(Beginning of Input data)

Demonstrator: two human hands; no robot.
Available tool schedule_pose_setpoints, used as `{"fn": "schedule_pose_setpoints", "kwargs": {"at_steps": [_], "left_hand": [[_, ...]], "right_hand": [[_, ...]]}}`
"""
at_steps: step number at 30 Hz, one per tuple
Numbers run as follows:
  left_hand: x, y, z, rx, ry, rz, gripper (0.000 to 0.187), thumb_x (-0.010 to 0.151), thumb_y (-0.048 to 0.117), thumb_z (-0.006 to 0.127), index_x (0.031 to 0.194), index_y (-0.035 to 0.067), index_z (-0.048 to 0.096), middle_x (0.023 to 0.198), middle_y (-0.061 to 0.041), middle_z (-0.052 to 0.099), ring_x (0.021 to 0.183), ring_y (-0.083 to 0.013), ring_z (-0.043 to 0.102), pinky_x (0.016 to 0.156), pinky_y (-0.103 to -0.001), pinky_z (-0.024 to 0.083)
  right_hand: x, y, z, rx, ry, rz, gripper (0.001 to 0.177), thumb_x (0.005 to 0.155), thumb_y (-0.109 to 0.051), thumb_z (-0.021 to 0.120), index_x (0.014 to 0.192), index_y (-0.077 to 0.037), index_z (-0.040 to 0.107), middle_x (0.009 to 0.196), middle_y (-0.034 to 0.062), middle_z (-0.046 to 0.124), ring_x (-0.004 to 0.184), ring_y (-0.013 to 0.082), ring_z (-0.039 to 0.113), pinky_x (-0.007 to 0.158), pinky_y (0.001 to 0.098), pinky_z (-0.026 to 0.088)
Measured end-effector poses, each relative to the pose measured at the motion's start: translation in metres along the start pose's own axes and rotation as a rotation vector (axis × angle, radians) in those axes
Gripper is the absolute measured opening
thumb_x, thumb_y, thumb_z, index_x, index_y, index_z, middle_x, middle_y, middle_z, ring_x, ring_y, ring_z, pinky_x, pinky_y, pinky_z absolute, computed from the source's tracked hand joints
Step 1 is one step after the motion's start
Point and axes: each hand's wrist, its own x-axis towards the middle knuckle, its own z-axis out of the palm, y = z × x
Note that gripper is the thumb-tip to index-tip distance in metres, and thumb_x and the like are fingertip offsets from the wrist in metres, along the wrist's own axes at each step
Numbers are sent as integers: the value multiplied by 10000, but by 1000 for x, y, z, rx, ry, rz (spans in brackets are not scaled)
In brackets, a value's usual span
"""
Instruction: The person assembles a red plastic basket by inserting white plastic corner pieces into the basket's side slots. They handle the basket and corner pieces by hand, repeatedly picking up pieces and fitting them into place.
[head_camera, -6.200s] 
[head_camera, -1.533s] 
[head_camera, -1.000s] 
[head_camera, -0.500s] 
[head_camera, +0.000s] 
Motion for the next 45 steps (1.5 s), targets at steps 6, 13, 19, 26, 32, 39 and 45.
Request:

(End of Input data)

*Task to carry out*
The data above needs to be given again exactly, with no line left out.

*Answer to this task*
Demonstrator: two human hands; no robot.
Available tool schedule_pose_setpoints, used as `{"fn": "schedule_pose_setpoints", "kwargs": {"at_steps": [_], "left_hand": [[_, ...]], "right_hand": [[_, ...]]}}`
"""
at_steps: step number at 30 Hz, one per tuple
Numbers run as follows:
  left_hand: x, y, z, rx, ry, rz, gripper (0.000 to 0.187), thumb_x (-0.010 to 0.151), thumb_y (-0.048 to 0.117), thumb_z (-0.006 to 0.127), index_x (0.031 to 0.194), index_y (-0.035 to 0.067), index_z (-0.048 to 0.096), middle_x (0.023 to 0.198), middle_y (-0.061 to 0.041), middle_z (-0.052 to 0.099), ring_x (0.021 to 0.183), ring_y (-0.083 to 0.013), ring_z (-0.043 to 0.102), pinky_x (0.016 to 0.156), pinky_y (-0.103 to -0.001), pinky_z (-0.024 to 0.083)
  right_hand: x, y, z, rx, ry, rz, gripper (0.001 to 0.177), thumb_x (0.005 to 0.155), thumb_y (-0.109 to 0.051), thumb_z (-0.021 to 0.120), index_x (0.014 to 0.192), index_y (-0.077 to 0.037), index_z (-0.040 to 0.107), middle_x (0.009 to 0.196), middle_y (-0.034 to 0.062), middle_z (-0.046 to 0.124), ring_x (-0.004 to 0.184), ring_y (-0.013 to 0.082), ring_z (-0.039 to 0.113), pinky_x (-0.007 to 0.158), pinky_y (0.001 to 0.098), pinky_z (-0.026 to 0.088)
Measured end-effector poses, each relative to the pose measured at the motion's start: translation in metres along the start pose's own axes and rotation as a rotation vector (axis × angle, radians) in those axes
Gripper is the absolute measured opening
thumb_x, thumb_y, thumb_z, index_x, index_y, index_z, middle_x, middle_y, middle_z, ring_x, ring_y, ring_z, pinky_x, pinky_y, pinky_z absolute, computed from the source's tracked hand joints
Step 1 is one step after the motion's start
Point and axes: each hand's wrist, its own x-axis towards the middle knuckle, its own z-axis out of the palm, y = z × x
Note that gripper is the thumb-tip to index-tip distance in metres, and thumb_x and the like are fingertip offsets from the wrist in metres, along the wrist's own axes at each step
Numbers are sent as integers: the value multiplied by 10000, but by 1000 for x, y, z, rx, ry, rz (spans in brackets are not scaled)
In brackets, a value's usual span
"""
Instruction: The person assembles a red plastic basket by inserting white plastic corner pieces into the basket's side slots. They handle the basket and corner pieces by hand, repeatedly picking up pieces and fitting them into place.
[head_camera, -6.200s] 
[head_camera, -1.533s] 
[head_camera, -1.000s] 
[head_camera, -0.500s] 
[head_camera, +0.000s] 
Motion for the next 45 steps (1.5 s), targets at steps 6, 13, 19, 26, 32, 39 and 45.
Request:

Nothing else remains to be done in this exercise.